Task to complete:
For each line below, write it out exactly as it appears.

Provided data:
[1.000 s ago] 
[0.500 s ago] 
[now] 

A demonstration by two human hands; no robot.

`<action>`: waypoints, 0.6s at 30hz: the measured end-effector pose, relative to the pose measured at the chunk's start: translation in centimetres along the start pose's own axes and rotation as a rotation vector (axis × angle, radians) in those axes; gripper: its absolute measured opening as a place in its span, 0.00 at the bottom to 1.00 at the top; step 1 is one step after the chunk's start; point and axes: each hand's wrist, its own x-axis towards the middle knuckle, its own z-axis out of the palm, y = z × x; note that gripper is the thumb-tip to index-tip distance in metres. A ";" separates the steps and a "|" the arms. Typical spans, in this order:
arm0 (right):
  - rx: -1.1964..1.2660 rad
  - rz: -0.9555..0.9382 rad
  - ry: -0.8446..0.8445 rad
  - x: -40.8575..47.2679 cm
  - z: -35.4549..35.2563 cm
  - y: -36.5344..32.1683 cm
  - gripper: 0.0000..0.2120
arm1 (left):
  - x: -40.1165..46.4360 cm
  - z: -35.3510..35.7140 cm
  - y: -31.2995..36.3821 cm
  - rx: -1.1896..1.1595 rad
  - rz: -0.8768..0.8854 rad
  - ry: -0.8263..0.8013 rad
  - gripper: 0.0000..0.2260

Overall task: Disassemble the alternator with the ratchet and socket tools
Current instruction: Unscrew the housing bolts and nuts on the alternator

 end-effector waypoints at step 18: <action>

Task response:
[1.000 s ago] 
[0.500 s ago] 
[now] 

A demonstration by two human hands; no robot.

`<action>`: waypoints, 0.6s at 30hz: the measured end-effector pose, relative to the pose measured at the chunk's start: translation in centimetres along the start pose's own axes and rotation as a rotation vector (axis × angle, radians) in those axes; gripper: its absolute measured opening as a place in its span, 0.00 at the bottom to 1.00 at the top; step 1 is one step after the chunk's start; point and axes: each hand's wrist, its own x-axis towards the middle knuckle, its own z-axis out of the palm, y = z × x; note that gripper is the thumb-tip to index-tip distance in metres. A ";" separates the steps and a "|" the arms. Typical spans, in this order:
arm0 (right):
  - rx: -1.1964..1.2660 rad
  - rz: -0.9555..0.9382 rad
  - ry: -0.8446..0.8445 rad
  - x: -40.8575..47.2679 cm
  - z: -35.4549..35.2563 cm
  - y: -36.5344..32.1683 cm
  - gripper: 0.0000..0.2120
arm1 (left):
  - x: -40.1165..46.4360 cm
  - z: -35.3510..35.7140 cm
  - y: -31.2995..36.3821 cm
  - rx: -1.1896..1.1595 rad
  - rz: -0.8768..0.8854 rad
  - ry: -0.8263..0.8013 rad
  - gripper: 0.0000..0.2260

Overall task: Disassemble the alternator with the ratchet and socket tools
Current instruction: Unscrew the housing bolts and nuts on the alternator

 end-effector waypoints at step 18: <action>

With that, the exercise is complete.